Kotak Mahindra Bank owns 100 per cent of KMAMC’s equity, so the AMC is a wholly owned bank subsidiary rather than a joint venture. That structure separates it from bank-promoted peers such as ICICI Prudential Mutual Fund , which pairs ICICI Bank with Prudential plc, and Axis Mutual Fund , which historically carried Schroders as a foreign partner. The single-owner structure means the fund house draws its sponsor balance-sheet support, governance, and brand from one of India’s largest private-sector banks.
The fund house is led by managing director Nilesh Shah , who has held the role since 2012 and who also chairs the Association of Mutual Funds in India . Under Shah, Kotak built one of the more visible market-commentary franchises in the industry while running a product range with depth in fixed income, hybrids, and large-cap equity. The flagship Kotak Flexicap Fund (the former Kotak Select Focus Fund), Kotak Emerging Equity Fund in the mid-cap category, and Kotak Equity Arbitrage Fund are among the larger schemes in their respective categories.
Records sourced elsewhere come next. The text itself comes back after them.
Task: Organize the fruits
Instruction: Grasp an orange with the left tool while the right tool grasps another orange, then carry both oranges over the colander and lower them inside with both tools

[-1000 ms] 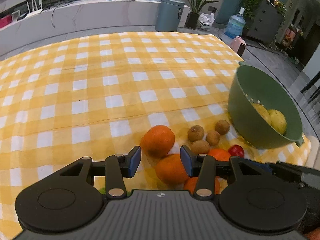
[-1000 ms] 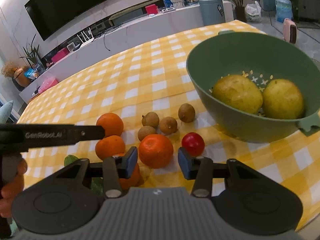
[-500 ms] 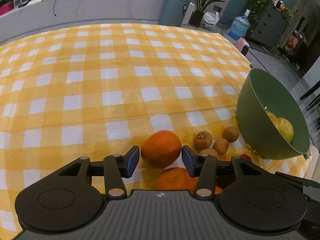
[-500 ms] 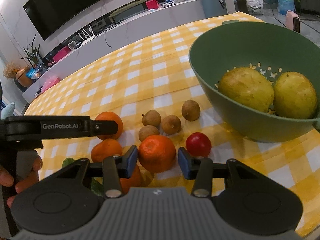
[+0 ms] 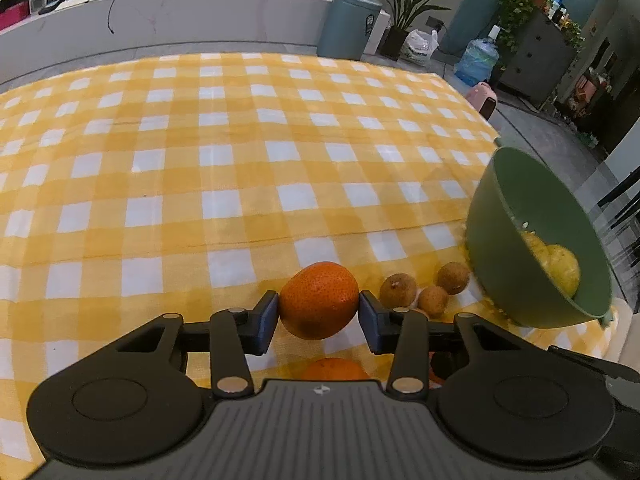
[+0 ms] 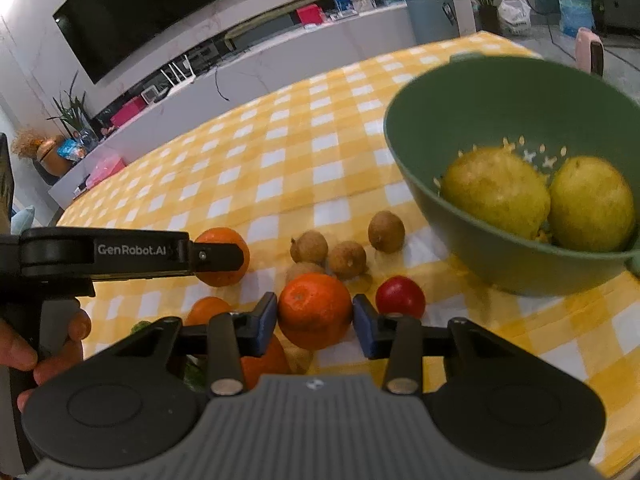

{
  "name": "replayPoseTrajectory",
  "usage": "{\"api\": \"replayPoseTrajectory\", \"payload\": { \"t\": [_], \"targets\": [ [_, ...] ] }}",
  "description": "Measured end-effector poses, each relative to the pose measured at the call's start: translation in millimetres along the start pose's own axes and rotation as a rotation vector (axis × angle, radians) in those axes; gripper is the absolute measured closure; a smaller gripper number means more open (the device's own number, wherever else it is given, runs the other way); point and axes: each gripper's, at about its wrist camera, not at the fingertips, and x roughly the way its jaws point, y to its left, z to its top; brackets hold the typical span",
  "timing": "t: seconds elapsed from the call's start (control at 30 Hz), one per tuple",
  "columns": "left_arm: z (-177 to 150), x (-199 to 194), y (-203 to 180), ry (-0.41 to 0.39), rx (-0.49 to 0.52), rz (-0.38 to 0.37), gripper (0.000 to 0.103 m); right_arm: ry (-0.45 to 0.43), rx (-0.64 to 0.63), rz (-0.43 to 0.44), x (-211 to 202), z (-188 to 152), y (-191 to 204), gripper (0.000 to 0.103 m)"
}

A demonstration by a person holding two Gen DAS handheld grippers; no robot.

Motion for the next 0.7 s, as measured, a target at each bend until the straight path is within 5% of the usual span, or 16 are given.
{"api": "replayPoseTrajectory", "payload": {
  "t": [0.4,0.7],
  "targets": [
    [9.3,-60.4,-44.2,-0.102,0.063,-0.055,0.055,-0.125,-0.028,0.041,-63.7,11.5,-4.8,0.065],
    [20.5,-70.2,-107.8,-0.115,0.213,-0.090,0.055,-0.202,-0.068,0.013,-113.1,20.7,-31.6,0.065]
  ]
}}
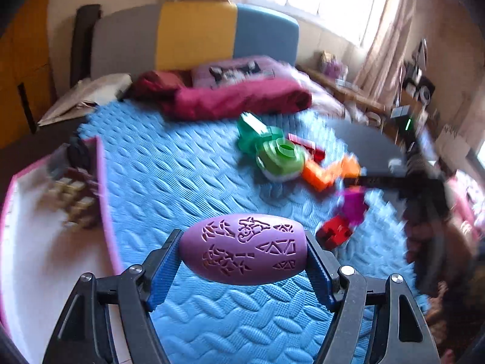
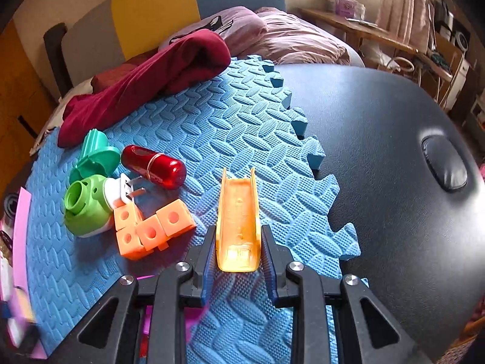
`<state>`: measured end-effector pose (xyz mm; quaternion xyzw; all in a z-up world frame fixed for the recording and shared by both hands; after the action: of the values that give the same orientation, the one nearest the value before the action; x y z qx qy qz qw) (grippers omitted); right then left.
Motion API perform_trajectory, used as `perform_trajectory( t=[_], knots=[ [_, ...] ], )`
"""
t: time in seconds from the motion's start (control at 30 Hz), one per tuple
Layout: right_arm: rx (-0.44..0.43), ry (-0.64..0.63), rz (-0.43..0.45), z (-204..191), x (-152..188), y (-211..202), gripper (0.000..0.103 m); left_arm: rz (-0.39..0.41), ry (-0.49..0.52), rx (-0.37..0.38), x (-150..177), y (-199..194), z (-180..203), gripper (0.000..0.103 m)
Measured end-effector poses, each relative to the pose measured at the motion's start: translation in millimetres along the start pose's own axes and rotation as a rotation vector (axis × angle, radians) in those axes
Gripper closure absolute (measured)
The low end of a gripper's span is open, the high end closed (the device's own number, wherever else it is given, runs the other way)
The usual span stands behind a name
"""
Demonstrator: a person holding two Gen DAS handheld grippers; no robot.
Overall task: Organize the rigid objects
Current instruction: 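Carry the purple egg into the pink tray and open the left tool, then carry the orange slide piece into the pink tray and open the right tool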
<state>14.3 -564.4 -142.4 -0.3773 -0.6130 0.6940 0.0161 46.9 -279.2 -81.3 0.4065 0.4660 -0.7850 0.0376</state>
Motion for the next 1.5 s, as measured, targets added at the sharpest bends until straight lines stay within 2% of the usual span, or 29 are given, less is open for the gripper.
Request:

Kotak Mutual Fund sits inside the broader Kotak Mahindra financial services group, which includes Kotak Securities for broking, Kotak Mahindra Life Insurance, Kotak Investment Banking, and Kotak’s private and wealth businesses. The AMC also runs an alternatives and offshore arm through Kotak Mahindra Asset Management (Singapore) and onshore alternative investment funds, so the group’s investment-management footprint extends past the registered mutual fund schemes that this article covers.
Corporate history
1994 to 1998: incorporation and SEBI registration
Kotak Mahindra Asset Management Company Limited was incorporated on 2 August 1994 under the Companies Act, 1956. The sponsor at that point was Kotak Mahindra Finance Limited (KMFL), the group’s non-banking finance company. Kotak Mahindra Bank Limited appointed KMAMC as investment manager through an Investment Management Agreement dated 20 May 1996, and the mutual fund itself registered with SEBI on 23 June 1998 under registration code MF/038/98/1. The fund was constituted as a trust under the Indian Trusts Act, 1882, with KMFL (later Kotak Mahindra Bank) as the settlor and sponsor and Kotak Mahindra Trustee Company Limited as the trustee. The sponsor contributed Rs 1 lakh as the initial corpus and a further Rs 1.5 lakh as additional corpus to set up the trust.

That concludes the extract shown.